Like too many modern movies, there are so many characters in the fantastic and highly entertaining Chinese action film Code of the Assassins (also known as Song of the Assassins, or, if you prefer Chinese, Qing mian Xiuluo) that it’s best if you just assume you’ll lose track of what’s happening at some point. No worries, you can pick up the narrative thread later, as the film does a good job of re-introducing storylines and elements as needed.
But as with most wuxia movies, this isn’t a character driven adventure as much as it’s a delightful visual feast of wire work, martial arts, and visual effects. Like a Marvel action film, it also features a group of heroes and villains all of whom have comic book names like “White Judge”, “Purple Wing”, “Golden Eye”, and “Blue Asura”. Most of them also like to wear grotesque golden masks too, making it even harder to keep track of who’s who.
The story revolves around Qi Jun Yuan (William Feng), who watched as his entire clan was executed by a duplicitous client after his father made a beautiful brass map pointing the way to a fantastic treasure. An orphan, he was adopted by a highly disciplined group of assassins known as Ghost Valley. He lost his arm in a battle, but the Assassins have mastered steampunk technology, so it’s been replaced by this marvelous metal arm that’s powerful and has all sorts of hidden weapons tucked in its innards. The best of them is this sort of whirling shuriken that can release its blades while spinning, allowing precise attacks.

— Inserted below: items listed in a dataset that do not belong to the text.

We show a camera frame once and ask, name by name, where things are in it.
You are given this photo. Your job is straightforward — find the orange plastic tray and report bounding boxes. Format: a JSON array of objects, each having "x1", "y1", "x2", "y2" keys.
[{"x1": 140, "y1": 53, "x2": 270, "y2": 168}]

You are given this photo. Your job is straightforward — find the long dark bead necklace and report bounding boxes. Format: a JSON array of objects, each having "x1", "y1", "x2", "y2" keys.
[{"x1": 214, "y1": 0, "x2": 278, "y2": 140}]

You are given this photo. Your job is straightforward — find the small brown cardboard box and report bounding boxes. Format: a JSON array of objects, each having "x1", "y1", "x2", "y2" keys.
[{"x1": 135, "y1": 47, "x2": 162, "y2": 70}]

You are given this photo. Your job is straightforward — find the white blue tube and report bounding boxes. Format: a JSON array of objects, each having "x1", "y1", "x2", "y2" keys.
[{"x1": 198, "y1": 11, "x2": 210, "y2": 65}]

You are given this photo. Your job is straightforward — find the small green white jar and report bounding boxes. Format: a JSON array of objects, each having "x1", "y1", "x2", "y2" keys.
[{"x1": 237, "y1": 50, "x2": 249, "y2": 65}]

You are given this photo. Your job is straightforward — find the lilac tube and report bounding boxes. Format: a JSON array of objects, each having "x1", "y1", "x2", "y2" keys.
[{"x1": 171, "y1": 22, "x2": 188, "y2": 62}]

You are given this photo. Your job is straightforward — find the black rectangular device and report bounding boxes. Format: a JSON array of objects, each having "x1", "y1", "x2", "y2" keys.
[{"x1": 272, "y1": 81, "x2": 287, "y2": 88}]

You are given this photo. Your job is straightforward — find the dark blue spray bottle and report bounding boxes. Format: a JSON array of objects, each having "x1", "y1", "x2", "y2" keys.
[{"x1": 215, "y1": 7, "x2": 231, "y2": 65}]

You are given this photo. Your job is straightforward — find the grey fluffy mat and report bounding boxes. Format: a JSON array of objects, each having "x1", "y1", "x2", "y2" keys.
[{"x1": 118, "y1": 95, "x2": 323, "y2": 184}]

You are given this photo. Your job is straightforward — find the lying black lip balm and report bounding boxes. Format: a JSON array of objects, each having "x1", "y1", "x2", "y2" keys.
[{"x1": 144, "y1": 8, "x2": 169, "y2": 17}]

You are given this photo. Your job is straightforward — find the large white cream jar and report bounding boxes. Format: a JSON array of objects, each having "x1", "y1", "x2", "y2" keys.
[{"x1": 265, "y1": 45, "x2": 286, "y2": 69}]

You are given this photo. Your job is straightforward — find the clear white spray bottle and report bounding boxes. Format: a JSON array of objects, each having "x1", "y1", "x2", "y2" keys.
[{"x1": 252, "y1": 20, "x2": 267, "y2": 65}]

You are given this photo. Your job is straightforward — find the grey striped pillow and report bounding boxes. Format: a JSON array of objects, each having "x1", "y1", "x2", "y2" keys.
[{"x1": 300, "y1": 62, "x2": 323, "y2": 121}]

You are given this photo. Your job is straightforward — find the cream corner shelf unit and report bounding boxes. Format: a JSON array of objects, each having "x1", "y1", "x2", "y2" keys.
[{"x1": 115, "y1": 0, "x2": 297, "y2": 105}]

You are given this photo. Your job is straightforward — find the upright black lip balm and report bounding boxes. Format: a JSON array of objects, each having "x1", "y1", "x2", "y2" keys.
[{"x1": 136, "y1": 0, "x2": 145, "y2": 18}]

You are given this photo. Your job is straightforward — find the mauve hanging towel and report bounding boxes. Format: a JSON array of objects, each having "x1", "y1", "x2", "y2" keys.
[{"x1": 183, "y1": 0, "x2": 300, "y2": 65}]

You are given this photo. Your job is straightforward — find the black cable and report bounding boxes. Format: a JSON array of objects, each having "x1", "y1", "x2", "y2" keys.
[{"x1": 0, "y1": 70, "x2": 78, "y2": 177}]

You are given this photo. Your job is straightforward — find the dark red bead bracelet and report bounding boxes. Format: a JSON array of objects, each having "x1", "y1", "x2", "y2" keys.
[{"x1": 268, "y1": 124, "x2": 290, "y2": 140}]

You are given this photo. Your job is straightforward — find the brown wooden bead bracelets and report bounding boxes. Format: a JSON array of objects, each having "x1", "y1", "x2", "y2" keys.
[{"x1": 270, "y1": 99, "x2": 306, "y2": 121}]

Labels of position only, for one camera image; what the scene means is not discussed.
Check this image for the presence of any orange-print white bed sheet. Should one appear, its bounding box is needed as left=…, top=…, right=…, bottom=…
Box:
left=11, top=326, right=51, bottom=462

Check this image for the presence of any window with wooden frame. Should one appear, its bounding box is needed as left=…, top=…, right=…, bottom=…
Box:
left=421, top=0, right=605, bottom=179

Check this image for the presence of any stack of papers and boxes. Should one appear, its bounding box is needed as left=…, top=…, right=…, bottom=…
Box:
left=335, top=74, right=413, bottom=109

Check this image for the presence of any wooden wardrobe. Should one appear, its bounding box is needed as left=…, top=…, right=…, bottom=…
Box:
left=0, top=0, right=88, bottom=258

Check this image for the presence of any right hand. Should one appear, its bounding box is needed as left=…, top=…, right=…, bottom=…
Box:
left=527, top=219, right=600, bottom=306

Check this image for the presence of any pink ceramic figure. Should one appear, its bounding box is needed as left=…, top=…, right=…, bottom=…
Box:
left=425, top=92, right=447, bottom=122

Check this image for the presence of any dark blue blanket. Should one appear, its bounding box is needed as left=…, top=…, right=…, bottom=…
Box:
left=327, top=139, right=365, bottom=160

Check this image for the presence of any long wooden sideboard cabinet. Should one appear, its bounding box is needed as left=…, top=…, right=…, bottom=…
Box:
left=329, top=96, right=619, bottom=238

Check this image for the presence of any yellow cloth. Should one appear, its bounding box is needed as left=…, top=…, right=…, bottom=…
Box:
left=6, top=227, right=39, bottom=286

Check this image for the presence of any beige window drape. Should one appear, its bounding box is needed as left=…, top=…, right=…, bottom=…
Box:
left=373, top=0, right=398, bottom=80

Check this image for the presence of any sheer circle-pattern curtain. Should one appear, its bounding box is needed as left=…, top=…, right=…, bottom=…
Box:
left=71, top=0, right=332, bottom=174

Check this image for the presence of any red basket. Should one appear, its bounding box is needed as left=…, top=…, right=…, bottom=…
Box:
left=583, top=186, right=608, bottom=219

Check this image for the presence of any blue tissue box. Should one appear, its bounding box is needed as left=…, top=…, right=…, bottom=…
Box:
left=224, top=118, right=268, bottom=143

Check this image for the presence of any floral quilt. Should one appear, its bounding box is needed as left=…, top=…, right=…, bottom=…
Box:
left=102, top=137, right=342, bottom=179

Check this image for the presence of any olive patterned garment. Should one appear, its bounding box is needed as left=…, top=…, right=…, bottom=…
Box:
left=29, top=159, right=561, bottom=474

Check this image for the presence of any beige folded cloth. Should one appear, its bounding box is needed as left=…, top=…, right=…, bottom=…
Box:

Determined to wreak revenge on his parent’s killers, he’s trained and become a fearsome assassin. When rumors of the brass map reappearing make it to Ghost Valley, he’s expressly prohibited from getting involved by the leader of the assassin clan but, of course, he ignores it and gets involved. And what a complex story it is, with clans meeting to negotiate ownership while secretly plotting their own nefarious actions. Some of the characters have special names and amazing abilities (Black Judge is terrific in this regard) while others seem to be chameleons, able to blend into scenes without anyone noticing until it’s too late. Fight!
Director Daniel Lee is both loved and hated by the wuxia community, with this his fifteenth big budget genre martial arts fantasy movie. I’ll be honest, Code of the Assassins really is over the top in so many ways. Even the music: It features a terrific, but oddly jarring Chinese traditional + jazzy rock soundtrack that doesn’t really fit. Still, it’s hard not to be impressed by the stunning sets, even if you’re simultaneously trying to figure out this overly convoluted story.
Like a video game, there are also what can only be described as cut scenes, including the cool but rather repetitive steampunk animations of how Qi’s arm spins, whirs, and produces various weapons. Characters? Love story? Satisfying resolution? As Gerard Butlet might have misquoted in the banal 300, “This. Is. Wuxia!”
Nonetheless, I had a blast watching this film and love the audacious imaginative genre with its sweeping epic narratives, breathtaking fight scenes (that can be rather splattery) and, yes, typically shallow characterizations. Like a new entry in the MCU, great wuxia films are far more about action sequences loosely connected by a story that might or might not actually make sense.
There’s a lot going for Code of the Assassins, so if you can find a chance to see it – ideally on the big screen! – definitely do so. Just accept in advance that you’re likely to get confused about what’s going on in the story so you don’t get too frustrated. Definitely recommended for fans of this popular Chinese fantasy genre.